‘I’m autistic — it’s made me a better GP’

Diagnosed with autism at 62, Dr Linda Mayer is determined to close the gap between neurodiverse and neurotypical doctors.
Dr Linda Mayer.

Aged 62, GP Dr Linda Mayer was suddenly able to make more sense of her life after she was diagnosed with autism, ADHD and an inability to identify and describe emotions, known as alexithymia. 

She says the diagnoses both explained some challenges in her professional life and why she excelled in other areas, not just her work as a GP with NSW’s Justice Health, but as a showjumping horse rider and motorbike racer.  

Having joined advocacy group Autistic Doctors International, she realised many other doctors had similar experiences

She spoke with AusDoc.  

AusDoc: What led to your diagnosis? 

Dr Linda Mayer: I was attempting to help a friend whose daughter was being assessed for autism.  

He suddenly stopped me as I was talking and said, ‘I think you are on the spectrum, Linda.’  

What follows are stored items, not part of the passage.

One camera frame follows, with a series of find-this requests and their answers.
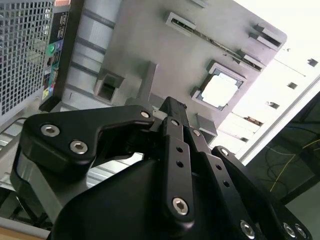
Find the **perforated metal grille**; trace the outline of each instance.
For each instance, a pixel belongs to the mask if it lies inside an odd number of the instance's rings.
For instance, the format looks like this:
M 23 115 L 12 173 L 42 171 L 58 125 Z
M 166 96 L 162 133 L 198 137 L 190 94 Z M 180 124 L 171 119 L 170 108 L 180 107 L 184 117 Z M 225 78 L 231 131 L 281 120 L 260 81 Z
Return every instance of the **perforated metal grille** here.
M 53 1 L 12 2 L 0 2 L 2 115 L 41 88 L 53 15 Z

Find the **black cable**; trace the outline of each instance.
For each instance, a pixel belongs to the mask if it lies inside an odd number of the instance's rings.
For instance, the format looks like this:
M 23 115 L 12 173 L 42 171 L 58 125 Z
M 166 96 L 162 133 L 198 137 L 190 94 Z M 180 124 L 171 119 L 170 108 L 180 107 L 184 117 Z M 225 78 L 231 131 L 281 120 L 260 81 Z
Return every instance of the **black cable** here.
M 299 126 L 285 126 L 284 128 L 285 129 L 300 129 L 300 130 L 304 130 L 304 131 L 307 131 L 307 132 L 315 134 L 315 135 L 319 135 L 319 133 L 317 133 L 315 131 L 312 131 L 312 130 L 309 130 L 309 129 L 306 129 L 303 127 L 299 127 Z
M 271 182 L 271 183 L 274 183 L 275 181 L 274 180 L 269 180 L 269 179 L 263 179 L 263 178 L 258 178 L 259 180 L 261 180 L 261 181 L 266 181 L 266 182 Z M 288 186 L 284 183 L 284 182 L 282 182 L 282 181 L 277 181 L 277 183 L 279 183 L 279 184 L 282 184 L 282 186 L 284 186 L 284 188 L 285 188 L 285 195 L 288 195 L 289 194 L 289 188 L 288 188 Z

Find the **gray metal panel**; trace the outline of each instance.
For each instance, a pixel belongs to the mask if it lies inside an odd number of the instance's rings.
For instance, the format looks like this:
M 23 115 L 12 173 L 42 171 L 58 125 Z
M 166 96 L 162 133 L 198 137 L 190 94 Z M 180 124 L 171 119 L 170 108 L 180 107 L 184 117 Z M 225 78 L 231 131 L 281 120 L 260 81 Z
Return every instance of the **gray metal panel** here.
M 86 0 L 84 8 L 115 23 L 121 3 L 122 0 Z
M 217 129 L 215 127 L 215 123 L 210 121 L 199 114 L 196 114 L 197 128 L 203 134 L 204 139 L 208 145 L 216 138 Z
M 99 47 L 107 48 L 112 32 L 112 28 L 83 15 L 80 20 L 77 35 Z
M 122 3 L 102 65 L 126 79 L 119 89 L 121 94 L 114 100 L 116 105 L 123 105 L 127 98 L 136 97 L 143 70 L 152 61 L 159 64 L 152 85 L 153 94 L 163 99 L 171 96 L 185 103 L 193 126 L 196 125 L 196 113 L 214 120 L 219 126 L 259 73 L 237 64 L 208 42 L 196 36 L 185 36 L 167 26 L 167 13 L 175 12 L 194 22 L 198 31 L 235 52 L 254 53 L 264 65 L 274 58 L 276 52 L 249 38 L 250 33 L 258 33 L 254 29 L 257 24 L 269 26 L 261 18 L 232 0 L 208 3 L 207 8 L 186 0 L 130 0 Z M 283 37 L 285 42 L 285 34 L 273 26 L 268 29 Z M 203 83 L 208 74 L 206 67 L 212 59 L 247 79 L 246 86 L 236 93 L 229 102 L 228 111 L 223 114 L 192 101 L 190 97 L 191 90 Z
M 74 67 L 69 68 L 67 83 L 79 89 L 85 90 L 88 93 L 94 93 L 96 77 L 80 71 Z
M 110 107 L 110 105 L 94 99 L 93 94 L 79 93 L 75 89 L 69 89 L 68 85 L 64 90 L 62 102 L 80 110 Z

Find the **cable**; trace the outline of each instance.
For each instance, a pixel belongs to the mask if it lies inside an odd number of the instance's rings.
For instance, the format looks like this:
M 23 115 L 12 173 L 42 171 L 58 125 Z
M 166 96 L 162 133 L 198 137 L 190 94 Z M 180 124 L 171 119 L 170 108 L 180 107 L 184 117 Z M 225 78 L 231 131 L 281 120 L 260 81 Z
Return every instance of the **cable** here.
M 288 156 L 295 155 L 294 153 L 282 153 L 282 152 L 276 151 L 276 150 L 274 150 L 272 147 L 268 147 L 268 146 L 265 146 L 265 147 L 266 147 L 267 149 L 270 149 L 271 151 L 277 153 L 277 154 L 288 155 Z
M 305 149 L 309 146 L 311 146 L 312 144 L 315 144 L 317 142 L 320 142 L 320 139 L 318 140 L 315 140 L 305 146 L 302 147 L 302 149 Z M 277 181 L 279 180 L 280 176 L 282 175 L 282 173 L 285 171 L 286 167 L 289 165 L 289 163 L 295 158 L 296 154 L 292 156 L 292 158 L 290 158 L 290 160 L 284 165 L 283 169 L 281 170 L 281 172 L 279 173 L 278 177 L 275 179 L 275 182 L 274 184 L 272 185 L 271 189 L 270 189 L 270 192 L 272 192 L 272 190 L 274 189 L 275 185 L 277 184 Z
M 270 192 L 272 192 L 272 190 L 274 189 L 275 185 L 277 184 L 277 181 L 279 180 L 280 176 L 282 175 L 282 173 L 285 171 L 286 167 L 288 166 L 288 164 L 295 158 L 296 155 L 293 155 L 290 160 L 284 165 L 284 167 L 282 168 L 281 172 L 279 173 L 278 177 L 275 179 Z
M 317 142 L 320 142 L 320 139 L 315 140 L 315 141 L 313 141 L 313 142 L 311 142 L 311 143 L 309 143 L 309 144 L 305 145 L 304 147 L 302 147 L 302 149 L 305 149 L 305 148 L 309 147 L 310 145 L 315 144 L 315 143 L 317 143 Z
M 285 126 L 284 128 L 286 128 L 286 129 L 300 129 L 300 130 L 304 130 L 304 131 L 307 131 L 307 132 L 315 134 L 315 135 L 319 135 L 319 133 L 316 133 L 315 131 L 311 131 L 309 129 L 299 127 L 299 126 Z
M 269 179 L 263 179 L 263 178 L 258 178 L 259 180 L 261 180 L 261 181 L 266 181 L 266 182 L 271 182 L 271 183 L 274 183 L 275 181 L 274 180 L 269 180 Z M 288 188 L 288 186 L 284 183 L 284 182 L 282 182 L 282 181 L 278 181 L 277 182 L 278 184 L 282 184 L 283 186 L 284 186 L 284 188 L 285 188 L 285 195 L 288 195 L 289 194 L 289 188 Z

I disagreed, but after a bit of reading and some online tests checked by my doctor-daughter, it became obvious.  

It was because of my daughter that I sought formal diagnosis. I needed to validate her life with me.   

Past events made more sense to me. My own daughter suddenly made more sense to me.   

She grew up ‘social translating’ for me and I often used to smugly tell her how in error she was.  

That eats at me still. 

AD: Was it difficult to get that formal diagnosis?  

Dr Mayer: Yes, after many months I was able to get a consult with Diverse Minds in Sydney.  

The diagnosis was made over four testing sessions with my daughter and a friend interviewed as well.  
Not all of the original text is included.